Transcribe the records that follow, preserving every word.

[Opening DATA FOR THIS EXERCISE section]

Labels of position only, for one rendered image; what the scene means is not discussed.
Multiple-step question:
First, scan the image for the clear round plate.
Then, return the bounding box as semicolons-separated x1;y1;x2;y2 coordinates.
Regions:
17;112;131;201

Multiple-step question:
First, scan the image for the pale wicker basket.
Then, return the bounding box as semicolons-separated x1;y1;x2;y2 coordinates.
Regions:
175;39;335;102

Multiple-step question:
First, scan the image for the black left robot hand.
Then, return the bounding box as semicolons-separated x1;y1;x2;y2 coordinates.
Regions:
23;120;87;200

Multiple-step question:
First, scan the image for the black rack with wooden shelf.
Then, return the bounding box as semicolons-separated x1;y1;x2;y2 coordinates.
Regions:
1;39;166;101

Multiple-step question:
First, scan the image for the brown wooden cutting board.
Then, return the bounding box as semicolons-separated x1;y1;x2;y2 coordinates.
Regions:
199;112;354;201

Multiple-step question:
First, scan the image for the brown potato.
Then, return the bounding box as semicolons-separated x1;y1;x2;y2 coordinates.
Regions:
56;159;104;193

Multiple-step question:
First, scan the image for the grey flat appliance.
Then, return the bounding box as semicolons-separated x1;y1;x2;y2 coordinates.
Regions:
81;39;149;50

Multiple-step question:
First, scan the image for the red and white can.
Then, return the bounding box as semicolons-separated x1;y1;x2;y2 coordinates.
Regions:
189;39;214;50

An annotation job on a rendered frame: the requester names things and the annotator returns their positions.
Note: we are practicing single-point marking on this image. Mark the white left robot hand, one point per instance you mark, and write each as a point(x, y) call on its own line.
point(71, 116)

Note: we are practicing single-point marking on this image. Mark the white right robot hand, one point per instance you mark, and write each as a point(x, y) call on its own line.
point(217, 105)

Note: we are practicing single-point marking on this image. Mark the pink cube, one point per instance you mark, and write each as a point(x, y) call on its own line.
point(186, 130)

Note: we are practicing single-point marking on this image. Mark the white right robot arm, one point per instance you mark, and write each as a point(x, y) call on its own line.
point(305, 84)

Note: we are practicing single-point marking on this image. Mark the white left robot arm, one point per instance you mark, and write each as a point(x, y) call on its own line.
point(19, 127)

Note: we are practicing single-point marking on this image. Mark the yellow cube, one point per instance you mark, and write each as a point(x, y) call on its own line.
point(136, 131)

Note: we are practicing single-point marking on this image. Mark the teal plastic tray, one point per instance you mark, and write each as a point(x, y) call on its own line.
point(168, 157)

[Closing DATA FOR THIS EXERCISE section]

§ RESPONSE AREA:
Labels of position only, for one rendered image; what the scene means is not discussed.
Multiple-step question:
First, scan the image for the clear round plate.
Then, return the bounding box as semicolons-separated x1;y1;x2;y2 coordinates.
Regions:
17;112;131;201

Multiple-step question:
First, scan the image for the pale wicker basket.
Then, return the bounding box as semicolons-separated x1;y1;x2;y2 coordinates.
Regions:
175;39;335;102

Multiple-step question:
First, scan the image for the black left robot hand.
Then, return the bounding box as semicolons-separated x1;y1;x2;y2 coordinates.
Regions:
23;120;87;200

Multiple-step question:
First, scan the image for the black rack with wooden shelf.
Then, return the bounding box as semicolons-separated x1;y1;x2;y2 coordinates.
Regions:
1;39;166;101

Multiple-step question:
First, scan the image for the brown wooden cutting board.
Then, return the bounding box as semicolons-separated x1;y1;x2;y2 coordinates.
Regions:
199;112;354;201

Multiple-step question:
First, scan the image for the brown potato.
Then, return the bounding box as semicolons-separated x1;y1;x2;y2 coordinates.
Regions:
56;159;104;193

Multiple-step question:
First, scan the image for the grey flat appliance.
Then, return the bounding box as semicolons-separated x1;y1;x2;y2 coordinates.
Regions:
81;39;149;50

Multiple-step question:
First, scan the image for the red and white can.
Then, return the bounding box as semicolons-separated x1;y1;x2;y2 coordinates.
Regions:
189;39;214;50

An annotation job on a rendered frame: the requester names things and the annotator returns their positions.
Note: we are practicing single-point marking on this image. Mark the white left robot hand, one point per instance you mark, and write each as a point(x, y) call on its own line.
point(71, 116)

Note: we are practicing single-point marking on this image. Mark the white right robot hand, one point per instance you mark, and write each as a point(x, y) call on its own line.
point(217, 105)

Note: we are practicing single-point marking on this image. Mark the pink cube, one point per instance you mark, and write each as a point(x, y) call on its own line.
point(186, 130)

Note: we are practicing single-point marking on this image. Mark the white right robot arm, one point per instance you mark, and write each as a point(x, y) call on its own line.
point(305, 84)

Note: we are practicing single-point marking on this image. Mark the white left robot arm, one point per instance you mark, and write each as a point(x, y) call on its own line.
point(19, 127)

Note: we are practicing single-point marking on this image. Mark the yellow cube, one point per instance you mark, and write each as a point(x, y) call on its own line.
point(136, 131)

Note: we are practicing single-point marking on this image. Mark the teal plastic tray, one point per instance you mark, and write each as a point(x, y) call on its own line.
point(168, 157)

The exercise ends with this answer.